Because traffic stop-and-search data can be influenced by such social factors, many experts believe the most telling sign of potential racial profiling isn’t whom police choose to search. Instead, they focus on the outcome of searches, particularly those predicated on reasonable suspicion or probable cause, also referred to as evidence-based searches.
From 2013 to 2015, SFPD conducted 3,450 evidence-based searches after traffic stops, many based on officers’ reporting the potential sight or smell of drugs, alcohol or weapons. Like consent searches, most took place in the Bayview district, downtown and the Mission.
Black drivers were searched at a rate more than four times higher than white drivers after being pulled over, according to SFPD data. Latino motorists were searched almost 2½ times as often as white drivers.
Despite the high search rates, officers found guns, drugs or other contraband just 32 percent of the time after an evidence-based search of African American motorists, and 41 percent of the time when the driver was Latino. By comparison, when police searched white drivers, evidence was recovered 74 percent of the time; the recovery rate for Asian drivers was almost 80 percent.
“It implies that when police search whites and Asians, they’re pretty darn sure they’re going to find something,” Florida criminologist Fridell said. But the data suggest “there’s a wider net being cast and a lower level of proof (required) before initiating a search of African Americans and Latinos.”
Strained Community-Police Relations
While racial disparities in traffic stops might seem minor compared with serious incidents of police misconduct, they can have a profound influence on community-police relations. “That sort of intrusion is very meaningful in a person’s life,” said University of Kansas Professor Charles Epp, an expert on investigatory police stops. “It leads to suspicion of the police and to stories about disrespectful treatment.”

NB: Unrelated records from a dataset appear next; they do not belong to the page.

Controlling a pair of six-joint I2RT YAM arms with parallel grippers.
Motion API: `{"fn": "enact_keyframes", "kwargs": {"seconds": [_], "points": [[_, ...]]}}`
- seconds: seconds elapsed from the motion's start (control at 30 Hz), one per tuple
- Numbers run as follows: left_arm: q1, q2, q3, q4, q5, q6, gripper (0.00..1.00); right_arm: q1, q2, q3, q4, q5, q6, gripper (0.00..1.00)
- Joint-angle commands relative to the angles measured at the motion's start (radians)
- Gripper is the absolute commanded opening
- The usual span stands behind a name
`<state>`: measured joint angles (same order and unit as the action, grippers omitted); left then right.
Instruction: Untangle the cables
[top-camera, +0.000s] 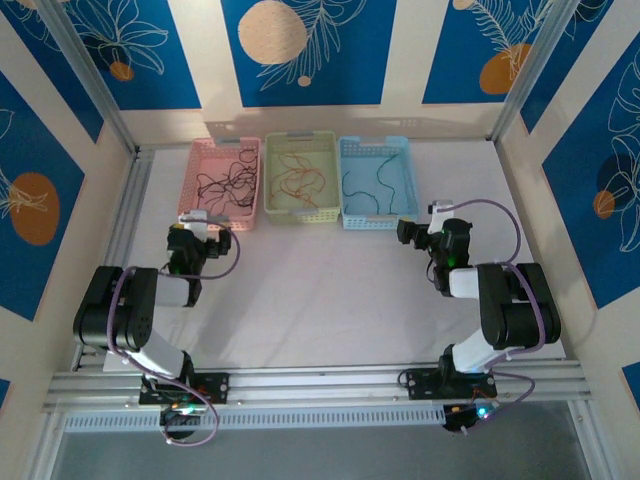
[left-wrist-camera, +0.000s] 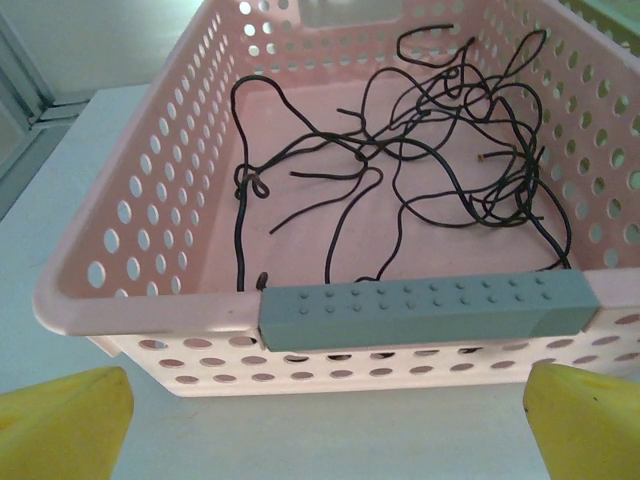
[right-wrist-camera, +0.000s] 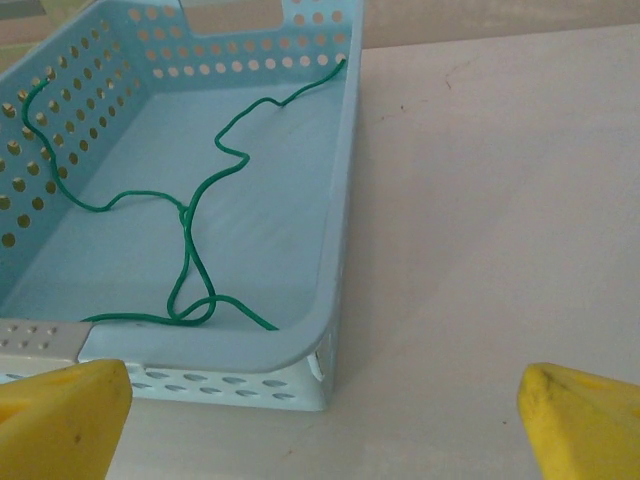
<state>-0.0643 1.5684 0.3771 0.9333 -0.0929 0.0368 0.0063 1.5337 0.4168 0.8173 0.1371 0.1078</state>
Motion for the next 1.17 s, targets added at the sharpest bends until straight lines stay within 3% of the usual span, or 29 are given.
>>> {"fn": "enact_keyframes", "kwargs": {"seconds": [0.0,1.13], "points": [[-0.009,-0.008,0.0,-0.007,0.032,0.017,1.0,0.005,-0.013,-0.004,-0.004,-0.019,-0.01,0.99],[-0.007,-0.008,0.005,-0.014,0.036,0.015,1.0,-0.003,-0.01,-0.001,-0.01,-0.038,-0.008,0.99]]}}
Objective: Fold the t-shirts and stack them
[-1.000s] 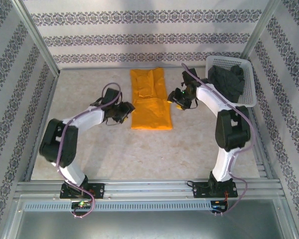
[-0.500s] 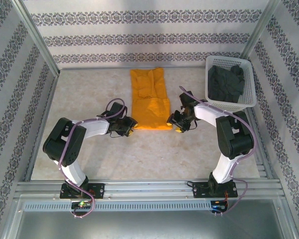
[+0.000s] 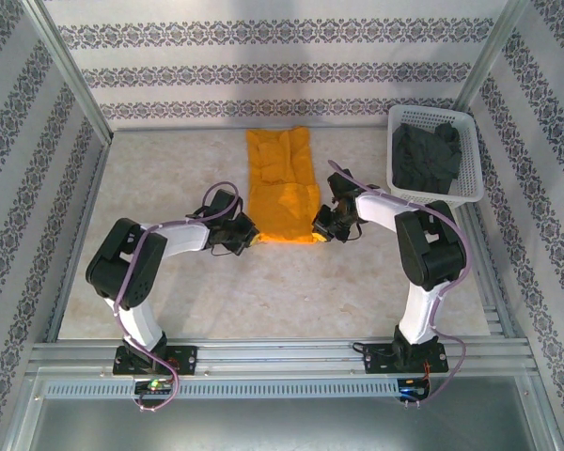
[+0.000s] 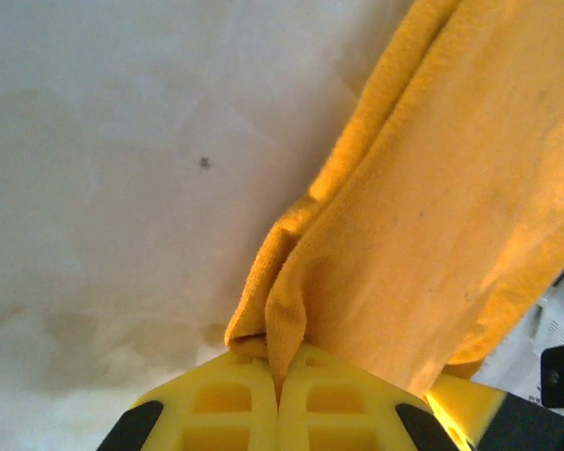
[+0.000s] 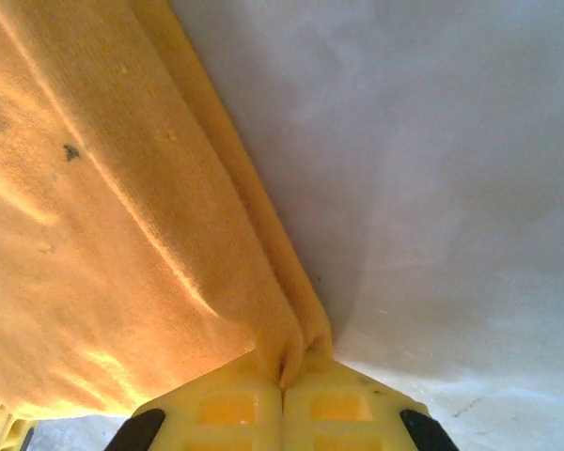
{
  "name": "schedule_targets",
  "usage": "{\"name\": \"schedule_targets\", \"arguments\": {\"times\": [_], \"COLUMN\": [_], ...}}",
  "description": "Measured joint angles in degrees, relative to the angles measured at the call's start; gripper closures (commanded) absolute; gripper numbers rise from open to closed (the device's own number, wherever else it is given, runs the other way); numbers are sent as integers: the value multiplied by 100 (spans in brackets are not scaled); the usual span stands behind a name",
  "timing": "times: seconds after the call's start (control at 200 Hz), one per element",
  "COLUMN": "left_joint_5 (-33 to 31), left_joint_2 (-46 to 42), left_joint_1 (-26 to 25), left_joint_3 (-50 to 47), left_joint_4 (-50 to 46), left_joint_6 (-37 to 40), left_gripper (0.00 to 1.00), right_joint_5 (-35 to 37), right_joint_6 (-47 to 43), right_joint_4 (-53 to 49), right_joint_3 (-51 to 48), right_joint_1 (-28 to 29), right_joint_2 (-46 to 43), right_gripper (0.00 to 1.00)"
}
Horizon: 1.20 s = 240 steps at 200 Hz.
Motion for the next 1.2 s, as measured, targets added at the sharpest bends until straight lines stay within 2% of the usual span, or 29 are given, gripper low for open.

District Attorney Gascón, who put together a task force to investigate bias within the SFPD last year, said the impact of racially skewed stops and searches reverberates throughout the criminal justice system, and they challenge the notion of San Francisco as a progressive city.
“If a significant segment of the community believes the system is rigged, that’s going to impact every portion of our work,” he said. “Because we’re a progressive city, we often fall under a false sense of security that we can’t have the problems other places do when it comes to racially biased policing.”
Last year, Supervisor Cohen sponsored legislation requiring the Police Department to release reports on its traffic stop data. Despite the fact it has collected the information for more than a decade, the city seldom analyzed it, past reporting by The Chronicle has shown.
The ordinance was one of many measures geared toward rebuilding public trust in the Police Department after what Cohen characterized as a tumultuous few years.
“Bias exists within our law enforcement agencies, particularly SFPD, and these data about stops and searches is another example of a justice system that’s failing,” she said, while noting that many of the department’s problems are caused by a handful of officers. “We are bringing some tools to the table to help rectify historic past wrongs. ... We have a rare opportunity to make major tweaks to a department that’s falling short.”